Protest marches over the Anaheim police shootings in July 2012 were centered around Harbor. A fatal shooting by police officers on July 21 was followed by a second on July 22. On July 29, 200 protesters walked from the Anaheim police headquarters toward Disneyland. They were stopped at the intersection of Harbor Boulevard and Ball Road by a line of riot police and officers on horseback. Both shootings were eventually ruled justified by the Orange County District Attorney.

==Public transit==
Harbor Boulevard is the busiest north–south transit corridor in Orange County, carrying a substantial share of Orange County Transportation Authority (OCTA) bus ridership.

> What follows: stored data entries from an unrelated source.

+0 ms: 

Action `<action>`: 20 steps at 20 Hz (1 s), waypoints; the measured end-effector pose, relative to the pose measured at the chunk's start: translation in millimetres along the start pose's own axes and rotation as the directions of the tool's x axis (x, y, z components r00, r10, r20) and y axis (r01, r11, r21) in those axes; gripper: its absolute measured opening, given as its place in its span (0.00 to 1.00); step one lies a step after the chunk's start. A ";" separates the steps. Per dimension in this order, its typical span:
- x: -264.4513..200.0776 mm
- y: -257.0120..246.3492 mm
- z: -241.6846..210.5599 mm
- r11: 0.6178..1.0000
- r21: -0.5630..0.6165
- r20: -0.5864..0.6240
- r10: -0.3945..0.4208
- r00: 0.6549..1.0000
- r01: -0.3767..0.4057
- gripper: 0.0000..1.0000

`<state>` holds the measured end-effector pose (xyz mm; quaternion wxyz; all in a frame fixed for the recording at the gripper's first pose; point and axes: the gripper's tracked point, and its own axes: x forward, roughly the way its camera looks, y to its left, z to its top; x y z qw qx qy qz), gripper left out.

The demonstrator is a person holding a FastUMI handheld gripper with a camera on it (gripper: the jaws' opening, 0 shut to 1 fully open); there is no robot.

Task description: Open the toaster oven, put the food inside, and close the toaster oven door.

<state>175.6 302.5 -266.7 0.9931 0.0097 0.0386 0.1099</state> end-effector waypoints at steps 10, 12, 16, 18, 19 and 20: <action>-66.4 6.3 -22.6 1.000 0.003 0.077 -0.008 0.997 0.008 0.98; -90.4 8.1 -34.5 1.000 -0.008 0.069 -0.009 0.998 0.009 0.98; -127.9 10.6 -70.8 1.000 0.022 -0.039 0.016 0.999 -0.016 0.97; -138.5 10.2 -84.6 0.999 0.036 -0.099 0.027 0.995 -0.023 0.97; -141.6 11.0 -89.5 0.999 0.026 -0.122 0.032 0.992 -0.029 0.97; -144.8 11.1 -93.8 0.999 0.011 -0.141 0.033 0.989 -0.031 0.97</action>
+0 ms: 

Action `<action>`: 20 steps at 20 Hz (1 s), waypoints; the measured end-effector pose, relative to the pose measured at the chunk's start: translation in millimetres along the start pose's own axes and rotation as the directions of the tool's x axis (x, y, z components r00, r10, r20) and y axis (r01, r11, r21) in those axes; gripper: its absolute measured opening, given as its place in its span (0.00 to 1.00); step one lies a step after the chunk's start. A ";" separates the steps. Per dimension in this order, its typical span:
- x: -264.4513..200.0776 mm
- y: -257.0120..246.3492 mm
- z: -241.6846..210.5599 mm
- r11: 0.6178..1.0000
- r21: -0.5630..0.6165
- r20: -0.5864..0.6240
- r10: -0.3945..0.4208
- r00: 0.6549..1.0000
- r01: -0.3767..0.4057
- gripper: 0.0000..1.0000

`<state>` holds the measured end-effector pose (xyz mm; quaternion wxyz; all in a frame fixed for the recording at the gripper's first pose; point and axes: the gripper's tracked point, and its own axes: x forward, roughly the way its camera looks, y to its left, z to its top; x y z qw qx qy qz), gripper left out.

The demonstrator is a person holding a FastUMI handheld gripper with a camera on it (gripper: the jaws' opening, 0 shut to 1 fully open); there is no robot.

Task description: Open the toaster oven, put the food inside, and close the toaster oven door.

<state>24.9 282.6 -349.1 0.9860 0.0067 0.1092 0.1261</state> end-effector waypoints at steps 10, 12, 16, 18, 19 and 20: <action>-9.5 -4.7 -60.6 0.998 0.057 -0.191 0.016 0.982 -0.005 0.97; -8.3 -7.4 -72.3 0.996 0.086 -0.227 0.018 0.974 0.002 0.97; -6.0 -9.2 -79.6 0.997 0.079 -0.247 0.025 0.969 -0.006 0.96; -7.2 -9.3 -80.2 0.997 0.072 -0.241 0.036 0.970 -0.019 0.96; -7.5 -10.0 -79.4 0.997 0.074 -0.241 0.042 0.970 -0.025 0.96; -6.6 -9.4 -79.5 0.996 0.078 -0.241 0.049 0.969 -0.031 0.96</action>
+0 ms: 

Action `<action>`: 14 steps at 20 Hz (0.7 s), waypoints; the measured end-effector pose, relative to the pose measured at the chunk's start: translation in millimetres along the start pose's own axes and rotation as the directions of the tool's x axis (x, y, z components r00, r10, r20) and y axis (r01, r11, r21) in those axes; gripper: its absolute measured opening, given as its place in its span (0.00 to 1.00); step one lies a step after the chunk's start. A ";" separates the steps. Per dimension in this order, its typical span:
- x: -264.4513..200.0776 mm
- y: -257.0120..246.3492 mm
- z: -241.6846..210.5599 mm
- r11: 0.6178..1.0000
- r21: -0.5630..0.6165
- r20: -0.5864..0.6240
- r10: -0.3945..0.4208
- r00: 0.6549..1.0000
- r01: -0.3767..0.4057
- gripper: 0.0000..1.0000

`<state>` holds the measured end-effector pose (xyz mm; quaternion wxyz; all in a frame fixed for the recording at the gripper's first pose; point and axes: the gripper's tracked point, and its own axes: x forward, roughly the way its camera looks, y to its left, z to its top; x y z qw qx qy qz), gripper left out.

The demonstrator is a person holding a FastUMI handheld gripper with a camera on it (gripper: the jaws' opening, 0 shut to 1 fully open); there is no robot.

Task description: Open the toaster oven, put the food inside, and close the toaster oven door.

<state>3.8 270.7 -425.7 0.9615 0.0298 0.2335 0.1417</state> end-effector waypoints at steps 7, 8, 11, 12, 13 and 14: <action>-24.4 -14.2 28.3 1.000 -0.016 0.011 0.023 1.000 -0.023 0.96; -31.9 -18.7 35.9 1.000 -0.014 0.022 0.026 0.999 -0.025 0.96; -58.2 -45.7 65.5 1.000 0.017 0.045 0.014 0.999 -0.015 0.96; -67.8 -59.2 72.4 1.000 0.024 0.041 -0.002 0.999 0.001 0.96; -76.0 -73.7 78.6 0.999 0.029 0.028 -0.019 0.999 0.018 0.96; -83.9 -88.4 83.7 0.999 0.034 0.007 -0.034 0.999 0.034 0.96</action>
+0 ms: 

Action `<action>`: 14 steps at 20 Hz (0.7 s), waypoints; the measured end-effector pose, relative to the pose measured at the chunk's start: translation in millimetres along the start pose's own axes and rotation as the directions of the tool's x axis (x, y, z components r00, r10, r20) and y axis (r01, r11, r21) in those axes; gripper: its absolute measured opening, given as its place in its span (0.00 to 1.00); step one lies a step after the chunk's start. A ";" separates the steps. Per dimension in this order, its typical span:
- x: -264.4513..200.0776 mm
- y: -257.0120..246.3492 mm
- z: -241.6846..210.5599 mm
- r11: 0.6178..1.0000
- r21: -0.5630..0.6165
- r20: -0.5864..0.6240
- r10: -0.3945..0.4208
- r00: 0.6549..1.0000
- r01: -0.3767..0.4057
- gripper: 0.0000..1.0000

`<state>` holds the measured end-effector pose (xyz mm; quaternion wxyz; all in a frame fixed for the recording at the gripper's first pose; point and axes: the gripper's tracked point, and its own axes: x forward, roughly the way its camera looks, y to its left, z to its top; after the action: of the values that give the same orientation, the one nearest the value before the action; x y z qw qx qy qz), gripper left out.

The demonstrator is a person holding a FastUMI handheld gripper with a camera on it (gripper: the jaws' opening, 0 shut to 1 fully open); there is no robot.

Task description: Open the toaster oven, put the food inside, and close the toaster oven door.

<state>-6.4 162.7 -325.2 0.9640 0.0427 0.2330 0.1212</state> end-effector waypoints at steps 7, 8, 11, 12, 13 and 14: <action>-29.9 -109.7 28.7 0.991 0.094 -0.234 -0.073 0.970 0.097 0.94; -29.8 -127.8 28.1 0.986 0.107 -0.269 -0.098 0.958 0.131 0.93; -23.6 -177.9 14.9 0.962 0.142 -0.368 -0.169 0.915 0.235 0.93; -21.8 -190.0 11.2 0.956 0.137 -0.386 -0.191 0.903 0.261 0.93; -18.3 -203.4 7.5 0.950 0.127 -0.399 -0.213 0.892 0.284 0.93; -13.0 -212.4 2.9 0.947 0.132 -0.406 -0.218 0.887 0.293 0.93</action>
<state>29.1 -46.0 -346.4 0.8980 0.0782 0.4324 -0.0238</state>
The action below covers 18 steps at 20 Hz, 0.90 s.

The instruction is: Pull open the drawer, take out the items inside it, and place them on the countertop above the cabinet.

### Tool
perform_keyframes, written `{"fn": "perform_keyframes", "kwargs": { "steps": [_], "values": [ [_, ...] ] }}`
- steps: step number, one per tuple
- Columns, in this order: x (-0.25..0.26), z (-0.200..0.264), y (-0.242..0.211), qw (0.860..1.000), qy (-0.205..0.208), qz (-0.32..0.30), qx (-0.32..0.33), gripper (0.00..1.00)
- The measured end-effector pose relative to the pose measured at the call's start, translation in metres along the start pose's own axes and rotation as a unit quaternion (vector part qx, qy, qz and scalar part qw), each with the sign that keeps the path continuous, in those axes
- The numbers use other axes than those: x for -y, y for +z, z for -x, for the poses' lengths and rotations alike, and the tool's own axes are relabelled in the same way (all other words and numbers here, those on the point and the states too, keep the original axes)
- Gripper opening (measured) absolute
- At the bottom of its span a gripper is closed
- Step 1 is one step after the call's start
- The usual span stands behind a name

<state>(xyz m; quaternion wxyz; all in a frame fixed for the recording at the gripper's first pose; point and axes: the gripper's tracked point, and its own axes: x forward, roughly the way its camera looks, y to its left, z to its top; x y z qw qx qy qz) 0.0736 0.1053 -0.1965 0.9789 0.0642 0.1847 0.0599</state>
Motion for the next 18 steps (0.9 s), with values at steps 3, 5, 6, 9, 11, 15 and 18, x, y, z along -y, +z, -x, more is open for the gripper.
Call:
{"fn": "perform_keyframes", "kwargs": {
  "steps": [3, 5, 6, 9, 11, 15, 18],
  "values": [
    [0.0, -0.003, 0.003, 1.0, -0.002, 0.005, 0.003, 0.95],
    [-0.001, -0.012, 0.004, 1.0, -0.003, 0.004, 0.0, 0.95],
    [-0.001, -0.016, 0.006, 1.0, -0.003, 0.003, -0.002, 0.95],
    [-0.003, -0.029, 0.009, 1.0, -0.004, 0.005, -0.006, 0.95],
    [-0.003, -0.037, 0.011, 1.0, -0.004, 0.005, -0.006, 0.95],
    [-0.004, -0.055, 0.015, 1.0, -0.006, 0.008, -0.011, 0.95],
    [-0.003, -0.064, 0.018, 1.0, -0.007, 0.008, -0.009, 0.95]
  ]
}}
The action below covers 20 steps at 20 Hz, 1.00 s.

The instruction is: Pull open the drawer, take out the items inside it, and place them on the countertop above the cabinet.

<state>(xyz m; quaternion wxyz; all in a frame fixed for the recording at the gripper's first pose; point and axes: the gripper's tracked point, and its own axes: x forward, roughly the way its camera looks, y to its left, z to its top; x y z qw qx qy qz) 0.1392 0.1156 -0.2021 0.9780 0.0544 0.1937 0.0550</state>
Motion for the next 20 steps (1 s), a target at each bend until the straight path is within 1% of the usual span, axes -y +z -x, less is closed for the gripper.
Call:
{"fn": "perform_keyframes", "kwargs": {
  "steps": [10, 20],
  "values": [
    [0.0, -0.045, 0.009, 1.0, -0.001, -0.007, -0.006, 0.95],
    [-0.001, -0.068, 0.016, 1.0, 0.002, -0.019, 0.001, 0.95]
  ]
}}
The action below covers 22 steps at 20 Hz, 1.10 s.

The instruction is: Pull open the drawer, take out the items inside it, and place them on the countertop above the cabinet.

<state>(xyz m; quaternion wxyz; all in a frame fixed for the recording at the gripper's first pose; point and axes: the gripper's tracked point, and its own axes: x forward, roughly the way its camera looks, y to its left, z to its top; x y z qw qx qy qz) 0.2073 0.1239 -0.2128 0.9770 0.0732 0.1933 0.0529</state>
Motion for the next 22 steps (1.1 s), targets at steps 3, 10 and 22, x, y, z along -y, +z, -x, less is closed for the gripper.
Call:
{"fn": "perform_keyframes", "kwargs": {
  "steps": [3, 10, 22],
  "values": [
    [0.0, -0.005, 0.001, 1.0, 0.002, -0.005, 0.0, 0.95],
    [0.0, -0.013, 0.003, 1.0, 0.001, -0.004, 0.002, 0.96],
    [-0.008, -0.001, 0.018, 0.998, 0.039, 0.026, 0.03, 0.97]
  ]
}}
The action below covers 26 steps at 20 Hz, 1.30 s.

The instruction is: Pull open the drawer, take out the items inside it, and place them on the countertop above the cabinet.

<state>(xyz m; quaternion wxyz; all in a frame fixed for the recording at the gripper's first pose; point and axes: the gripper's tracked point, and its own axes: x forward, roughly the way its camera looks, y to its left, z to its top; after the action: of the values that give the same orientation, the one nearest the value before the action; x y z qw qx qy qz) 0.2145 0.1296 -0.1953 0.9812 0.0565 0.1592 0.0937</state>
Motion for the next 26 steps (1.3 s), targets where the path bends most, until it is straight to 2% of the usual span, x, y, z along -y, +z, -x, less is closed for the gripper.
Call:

From 2016 to 2018, OCTA conducted the Central Harbor Boulevard Transit Corridor Study, which examined options to improve transit along the corridor through the cities of Santa Ana, Garden Grove, Anaheim, and Fullerton. The study evaluated twelve conceptual alternatives across several modes, including enhanced bus, bus rapid transit, and streetcar service. In technical scoring, the streetcar and bus rapid transit options rated highest, but in June 2018 the OCTA Board of Directors instead favored an "enhanced bus" package—the least costly option—incorporating measures such as off-board fare collection, all-door boarding, transit signal priority, and queue-jump lanes.

Separately, the OC Streetcar, a light-rail line under construction in Santa Ana and Garden Grove, has its western terminus at a planned transit center on Harbor Boulevard just north of Westminster Avenue.

==Major intersections==

County: Location; mi; km; Destinations; Notes
Orange: Costa Mesa; 0.0; 0.0; SR 55 (Newport Boulevard); Southern terminus
3.8: 6.1; I-405 (San Diego Freeway) – San Diego, Long Beach; I-405 north exit 11, south exit 11B
Santa Ana: 4.5; 7.2; MacArthur Boulevard
Garden Grove: 8.8; 14.2; SR 22 (Garden Grove Freeway) – Long Beach, Orange; SR 22 exits 12A-B
9.2: 14.8; Garden Grove Boulevard; Former SR 22
Anaheim: 12.2; 19.6; I-5 (Santa Ana Freeway) – Los Angeles, Santa Ana; I-5 exit 110A
13.5: 21.7; Lincoln Avenue; Former SR 214
14.9: 24.0; SR 91 (Riverside Freeway) – Beach Cities, Riverside; SR 91 exit 28
Fullerton: 17.0; 27.4; Brea Boulevard; Former SR 57
19.4: 31.2; SR 90 (Imperial Highway)
La Habra: 20.8; 33.5; SR 39 south (Whittier Boulevard); Northern terminus of SR 39; to SR 72
Los Angeles: Rowland Heights; 23.4; 37.7; Fullerton Road / Pathfinder Road; Continuation north; to SR 60
1.000 mi = 1.609 km; 1.000 km = 0.621 mi

==Points of interest==

=== At Disneyland ===

- Anaheim Convention Center

=== Outside of Disneyland ===
- Crystal Cathedral
- Fox Theatre Fullerton
- Whittier Law School
- Orange Coast College

===Former===
- Kona Lanes

==In popular culture==
Anaheim native Gwen Stefani mentions Harbor Boulevard in the song "Cool".